If you’ve written bash scripts, you’ve probably used a shebang line at the top.
But which one should you use: #!/bin/bash or #!/usr/bin/env bash?
And is there really a security risk with the latter?
The Two Approaches
Hardcoded Path: #!/bin/bash
This shebang assumes bash is installed at /bin/bash. It’s direct and predictable—you know exactly which interpreter will run your script.
Pros:
- Predictable execution path
- Works consistently on most Linux distributions
- Slightly faster (no PATH lookup needed)
Cons:
- Not portable to systems where bash lives elsewhere
- Fails on some BSD systems or custom installations
- Doesn’t allow users to specify an alternative bash version
PATH Lookup: #!/usr/bin/env bash
This shebang uses the env command to search for bash in your PATH environment variable, executing the first match it finds.
Pros:
- Highly portable across different Unix-like systems
- Allows users to override with their preferred bash version
- Works regardless of where bash is installed
Cons:
- Behavior depends on the user’s PATH
- Potential security concern in specific scenarios
The Security Question
The security concern revolves around PATH injection attacks. If an attacker can manipulate the PATH environment variable before your script runs, #!/usr/bin/env bash could execute a malicious binary instead of the legitimate bash shell.
Here’s how such an attack might work:
# Attacker creates a fake bash
echo '#!/bin/sh' > /tmp/bash
echo 'malicious code here' >> /tmp/bash
chmod +x /tmp/bash
# Attacker modifies PATH
export PATH=/tmp:$PATH
# Now #!/usr/bin/env bash will find the fake bash first
./your-script.sh
When This Actually Matters
The security risk is real but contextual. It matters in these scenarios:
- Setuid/setgid scripts - Scripts running with elevated privileges
- System services - Scripts executed by systemd, init, or other system processes
- Cron jobs - Especially those running as root with potentially untrusted PATH
- CGI scripts - Web-accessible scripts where PATH might be influenced by requests
- Scripts processing untrusted input - Where an attacker has some control over the environment
When This Doesn’t Matter
For most use cases, the risk is negligible:
- Regular user scripts run in a normal shell
- Development scripts on your local machine
- Scripts where you control the entire execution environment
- Modern Linux systems with proper user privilege separation
If an attacker can already manipulate your PATH variable, you likely have a compromised environment where this is the least of your worries.
Best Practices
Here’s my recommendation based on the use case:
Use #!/usr/bin/env bash when:
- Writing portable scripts meant to run on different systems
- Creating open-source tools or utilities
- Writing scripts for development or personal use
- Portability is more important than the minimal security edge case
Use #!/bin/bash when:
- Writing system administration scripts for specific infrastructure
- Creating scripts that will run with elevated privileges
- You need absolute predictability about which bash version runs
- Security is paramount and you control the target systems
Never use shell scripts for:
- Setuid binaries—use compiled programs instead
- Security-critical operations requiring privilege escalation
- Anything where the stakes of compromise are high
The Verdict
For most developers writing most scripts, #!/usr/bin/env bash is the right choice. The portability benefits far outweigh the theoretical security risk in typical use cases.

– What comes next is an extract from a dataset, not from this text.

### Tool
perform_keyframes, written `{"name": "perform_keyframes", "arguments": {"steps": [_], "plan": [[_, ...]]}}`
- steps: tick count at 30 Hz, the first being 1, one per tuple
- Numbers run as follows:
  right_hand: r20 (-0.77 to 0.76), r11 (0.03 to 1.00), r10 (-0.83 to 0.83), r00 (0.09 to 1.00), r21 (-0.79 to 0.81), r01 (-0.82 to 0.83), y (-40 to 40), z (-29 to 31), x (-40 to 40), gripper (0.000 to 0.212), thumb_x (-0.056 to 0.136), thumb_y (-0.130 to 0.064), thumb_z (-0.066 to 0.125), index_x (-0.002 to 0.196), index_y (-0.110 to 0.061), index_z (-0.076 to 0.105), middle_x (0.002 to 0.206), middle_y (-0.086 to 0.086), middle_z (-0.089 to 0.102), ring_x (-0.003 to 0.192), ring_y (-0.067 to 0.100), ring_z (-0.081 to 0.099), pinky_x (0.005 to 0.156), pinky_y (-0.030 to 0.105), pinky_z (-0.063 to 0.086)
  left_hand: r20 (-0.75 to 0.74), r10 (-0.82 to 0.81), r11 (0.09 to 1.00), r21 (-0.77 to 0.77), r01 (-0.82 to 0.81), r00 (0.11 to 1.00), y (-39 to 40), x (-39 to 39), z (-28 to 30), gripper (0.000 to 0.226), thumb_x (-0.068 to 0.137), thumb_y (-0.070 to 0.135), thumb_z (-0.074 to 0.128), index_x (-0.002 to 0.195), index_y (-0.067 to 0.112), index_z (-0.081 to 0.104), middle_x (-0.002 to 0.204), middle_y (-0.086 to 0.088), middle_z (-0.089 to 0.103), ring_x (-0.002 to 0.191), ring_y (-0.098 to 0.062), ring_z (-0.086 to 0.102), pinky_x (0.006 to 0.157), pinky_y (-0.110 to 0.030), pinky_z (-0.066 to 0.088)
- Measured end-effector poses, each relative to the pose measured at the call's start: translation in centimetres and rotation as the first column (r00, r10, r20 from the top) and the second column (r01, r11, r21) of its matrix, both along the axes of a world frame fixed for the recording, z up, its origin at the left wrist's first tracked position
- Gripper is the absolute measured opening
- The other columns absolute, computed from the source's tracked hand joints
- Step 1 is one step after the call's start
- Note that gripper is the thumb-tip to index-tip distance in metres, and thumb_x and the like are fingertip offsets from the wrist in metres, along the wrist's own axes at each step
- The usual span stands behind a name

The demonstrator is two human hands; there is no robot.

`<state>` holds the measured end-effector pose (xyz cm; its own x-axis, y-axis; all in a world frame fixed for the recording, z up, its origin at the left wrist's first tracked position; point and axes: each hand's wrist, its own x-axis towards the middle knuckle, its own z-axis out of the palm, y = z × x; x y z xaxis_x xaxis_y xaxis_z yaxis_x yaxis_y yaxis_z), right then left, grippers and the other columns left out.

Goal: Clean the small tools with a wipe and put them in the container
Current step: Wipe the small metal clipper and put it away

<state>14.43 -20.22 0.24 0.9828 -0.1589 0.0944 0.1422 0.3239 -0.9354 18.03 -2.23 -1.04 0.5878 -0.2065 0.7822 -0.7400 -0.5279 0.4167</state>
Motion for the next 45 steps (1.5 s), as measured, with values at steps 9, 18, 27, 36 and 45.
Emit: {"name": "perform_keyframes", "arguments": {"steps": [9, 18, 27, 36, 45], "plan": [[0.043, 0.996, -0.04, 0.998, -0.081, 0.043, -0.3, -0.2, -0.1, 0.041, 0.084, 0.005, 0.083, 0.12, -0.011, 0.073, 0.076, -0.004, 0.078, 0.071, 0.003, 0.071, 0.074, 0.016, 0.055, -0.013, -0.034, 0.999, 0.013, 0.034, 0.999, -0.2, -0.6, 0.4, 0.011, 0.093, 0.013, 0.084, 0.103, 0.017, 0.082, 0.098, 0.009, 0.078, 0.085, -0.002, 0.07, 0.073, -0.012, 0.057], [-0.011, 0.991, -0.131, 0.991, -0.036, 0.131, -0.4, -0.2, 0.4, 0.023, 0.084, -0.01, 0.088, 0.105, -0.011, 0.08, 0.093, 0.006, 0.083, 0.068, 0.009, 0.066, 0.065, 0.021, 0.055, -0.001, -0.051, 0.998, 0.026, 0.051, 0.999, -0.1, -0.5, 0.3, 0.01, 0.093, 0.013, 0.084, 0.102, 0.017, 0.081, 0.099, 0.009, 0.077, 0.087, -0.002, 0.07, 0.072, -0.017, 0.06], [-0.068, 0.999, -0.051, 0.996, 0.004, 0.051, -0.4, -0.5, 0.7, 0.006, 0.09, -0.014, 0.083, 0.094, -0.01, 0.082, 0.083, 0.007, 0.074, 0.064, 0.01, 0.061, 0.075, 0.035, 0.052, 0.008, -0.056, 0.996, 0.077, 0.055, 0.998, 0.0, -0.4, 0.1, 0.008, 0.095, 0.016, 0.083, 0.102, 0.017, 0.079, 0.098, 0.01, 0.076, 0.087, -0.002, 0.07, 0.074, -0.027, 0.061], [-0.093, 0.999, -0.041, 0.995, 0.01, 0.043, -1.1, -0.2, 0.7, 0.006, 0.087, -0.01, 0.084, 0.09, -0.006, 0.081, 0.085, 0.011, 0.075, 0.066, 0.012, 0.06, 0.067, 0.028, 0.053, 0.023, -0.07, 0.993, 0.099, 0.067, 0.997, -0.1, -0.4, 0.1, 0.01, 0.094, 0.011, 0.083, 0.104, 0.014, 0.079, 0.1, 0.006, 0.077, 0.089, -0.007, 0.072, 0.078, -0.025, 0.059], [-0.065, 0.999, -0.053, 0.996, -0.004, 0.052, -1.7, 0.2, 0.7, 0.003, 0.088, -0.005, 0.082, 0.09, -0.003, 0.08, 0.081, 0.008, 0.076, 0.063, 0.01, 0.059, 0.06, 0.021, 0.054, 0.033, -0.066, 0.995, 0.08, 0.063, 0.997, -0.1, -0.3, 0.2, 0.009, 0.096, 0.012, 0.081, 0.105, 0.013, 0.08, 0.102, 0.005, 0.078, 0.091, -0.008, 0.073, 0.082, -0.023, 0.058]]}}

The security concern, while valid in principle, is often overstated. If you’re writing system-level scripts or anything running with elevated privileges, use #!/bin/bash and ensure proper environment sanitization. Better yet, use a compiled language for security-critical tasks.
Remember: security is about threat modeling. Understand your environment, know your attack surface, and choose accordingly. For your average bash script, being able to run it on any Unix-like system without modification is probably more valuable than defending against an already-compromised PATH.